→ Exercise description
Word for word, print out all of the data, omitting every image.

→ Data below
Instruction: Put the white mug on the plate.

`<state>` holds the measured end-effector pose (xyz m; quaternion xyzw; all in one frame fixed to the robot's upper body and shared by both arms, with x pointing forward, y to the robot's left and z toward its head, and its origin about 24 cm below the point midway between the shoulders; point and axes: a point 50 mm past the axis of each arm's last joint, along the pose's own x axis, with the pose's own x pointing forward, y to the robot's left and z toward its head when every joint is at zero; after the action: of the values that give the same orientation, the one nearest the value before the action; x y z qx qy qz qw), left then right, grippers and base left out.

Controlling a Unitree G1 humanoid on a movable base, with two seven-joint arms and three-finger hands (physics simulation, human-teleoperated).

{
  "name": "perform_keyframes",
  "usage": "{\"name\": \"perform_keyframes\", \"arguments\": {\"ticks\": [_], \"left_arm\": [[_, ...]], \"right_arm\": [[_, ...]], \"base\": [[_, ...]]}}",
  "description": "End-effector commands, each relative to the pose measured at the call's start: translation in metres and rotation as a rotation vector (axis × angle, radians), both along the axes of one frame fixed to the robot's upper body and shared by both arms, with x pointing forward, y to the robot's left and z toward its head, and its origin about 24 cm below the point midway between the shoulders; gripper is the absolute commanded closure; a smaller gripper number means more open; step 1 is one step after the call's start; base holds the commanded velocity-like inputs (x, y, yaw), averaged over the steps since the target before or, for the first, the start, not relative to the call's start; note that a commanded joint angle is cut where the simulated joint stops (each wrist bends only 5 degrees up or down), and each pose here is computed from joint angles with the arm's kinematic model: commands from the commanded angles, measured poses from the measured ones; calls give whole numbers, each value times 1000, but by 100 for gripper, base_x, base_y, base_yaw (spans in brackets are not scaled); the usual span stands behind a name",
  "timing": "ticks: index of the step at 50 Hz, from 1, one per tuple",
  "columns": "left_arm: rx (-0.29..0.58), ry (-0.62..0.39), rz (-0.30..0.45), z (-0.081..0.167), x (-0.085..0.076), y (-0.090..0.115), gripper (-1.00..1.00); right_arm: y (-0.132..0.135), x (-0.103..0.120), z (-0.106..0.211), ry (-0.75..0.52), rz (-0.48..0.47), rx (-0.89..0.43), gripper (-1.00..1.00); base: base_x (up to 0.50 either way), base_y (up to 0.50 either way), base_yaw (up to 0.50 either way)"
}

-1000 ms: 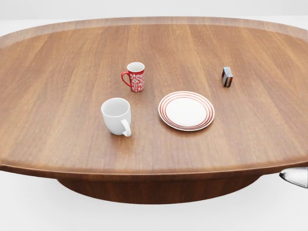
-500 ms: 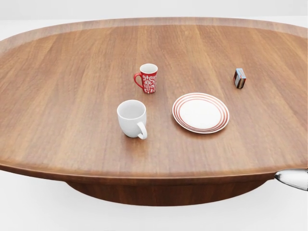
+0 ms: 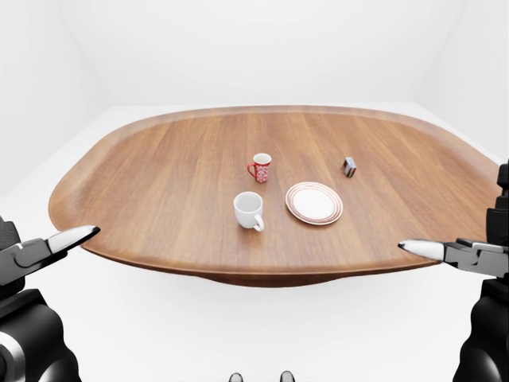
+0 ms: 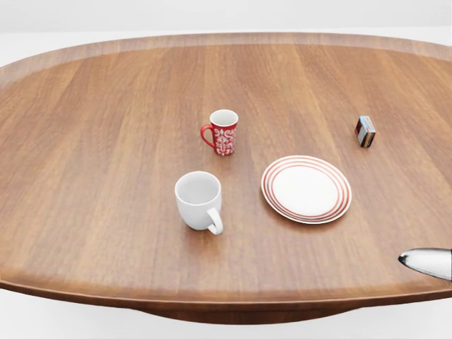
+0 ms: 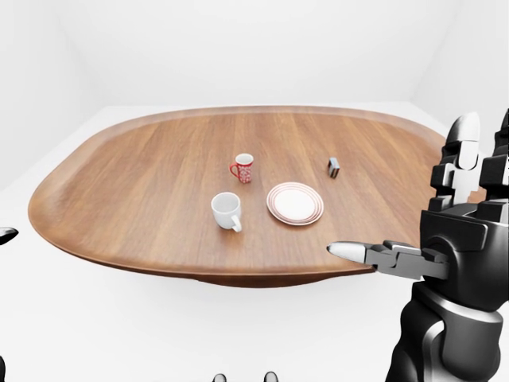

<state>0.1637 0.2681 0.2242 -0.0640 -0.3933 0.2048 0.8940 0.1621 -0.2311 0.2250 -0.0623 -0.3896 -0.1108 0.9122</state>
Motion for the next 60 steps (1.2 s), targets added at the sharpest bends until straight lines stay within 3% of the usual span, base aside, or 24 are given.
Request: {"name": "perform_keyframes", "arguments": {"ticks": [1,60], "left_arm": [[1,-1,-1,0,0,-1,-100],[4,5,-8,-1,1,-3,-100]], "right_arm": [[0,1,-1,7,0,2,-100],[1,4,-5,27,14,16,-100]], "base": [[26,5,0],[26,2,0]]}}
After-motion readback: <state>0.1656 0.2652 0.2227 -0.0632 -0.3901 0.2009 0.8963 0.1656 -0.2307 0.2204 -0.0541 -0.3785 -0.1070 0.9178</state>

→ Exercise output
Instruction: Put the white mug on the plate.

`<state>` holds the measured end-effector pose (xyz m; quaternion xyzw; all in one frame fixed to the robot's upper body and shared by both arms, with x pointing forward, y to the robot's left and z toward its head, and its origin about 24 cm below the point midway between the shoulders; point and axes: a point 50 mm past the axis of each arm's last joint, along the pose's own x axis, with the pose's own x pointing forward, y to the robot's left and z toward its head when every joint is at zero; after the action: of the values that give the same orientation, the one nearest the value before the action; x y z qx qy qz qw), left then right, grippers and base left out.

Controlling a Unitree G1 humanoid on a movable base, with two seven-joint arms and three-finger hands (physics simulation, human-teleoperated).

{
  "name": "perform_keyframes",
  "usage": "{\"name\": \"perform_keyframes\", \"arguments\": {\"ticks\": [_], \"left_arm\": [[_, ...]], \"right_arm\": [[_, ...]], \"base\": [[_, ...]]}}",
  "description": "End-effector commands, each relative to the pose measured at the call's start: translation in metres and rotation as a rotation vector (axis × angle, radians), both along the axes of one frame fixed to the robot's upper body and shared by both arms, with x pointing forward, y to the robot's left and z toward its head, and its origin about 24 cm below the point midway between the shoulders; gripper is the absolute commanded closure; a smaller gripper number means more open; step 1 is one step after the call's start; base holds the commanded velocity-like inputs (x, y, yaw), averaged over the steps since the target before or, for the first, the start, not relative to the call's start; note that a commanded joint angle is cut where the simulated joint stops (each wrist bends only 5 degrees up or down), and each pose here is computed from joint angles with the arm's kinematic model: commands from the commanded angles, measured poses from the measured ones; calls give whole numbers, each value times 1000, but by 100 for gripper, base_x, base_y, base_yaw (spans in brackets are not scaled); the usual span stands behind a name",
  "timing": "ticks: index of the step at 50 Hz, from 1, one per tuple",
  "columns": "left_arm: rx (-0.29..0.58), ry (-0.62..0.39), rz (-0.30..0.45), z (-0.081..0.167), x (-0.085..0.076), y (-0.090..0.115), gripper (-1.00..1.00); right_arm: y (-0.132..0.135), x (-0.103..0.120), z (-0.106..0.211), ry (-0.75..0.52), rz (-0.48..0.47), rx (-0.89..0.43), gripper (-1.00..1.00); base: base_x (up to 0.50 either way), base_y (up to 0.50 either way), base_yaw (up to 0.50 either way)"
}

-1000 ms: 
-500 ms: 
+0 ms: 
+0 ms: 
+0 ms: 

<state>0.1637 0.2681 0.2242 -0.0640 -0.3933 0.2048 0.8940 0.1621 -0.2311 0.2250 -0.0623 -0.3896 -0.1108 0.9122</state>
Motion for the next 60 steps (1.2 s), targets added at the sharpest bends until straight lines stay within 3% of the usual span, base aside, or 24 are given.
Request: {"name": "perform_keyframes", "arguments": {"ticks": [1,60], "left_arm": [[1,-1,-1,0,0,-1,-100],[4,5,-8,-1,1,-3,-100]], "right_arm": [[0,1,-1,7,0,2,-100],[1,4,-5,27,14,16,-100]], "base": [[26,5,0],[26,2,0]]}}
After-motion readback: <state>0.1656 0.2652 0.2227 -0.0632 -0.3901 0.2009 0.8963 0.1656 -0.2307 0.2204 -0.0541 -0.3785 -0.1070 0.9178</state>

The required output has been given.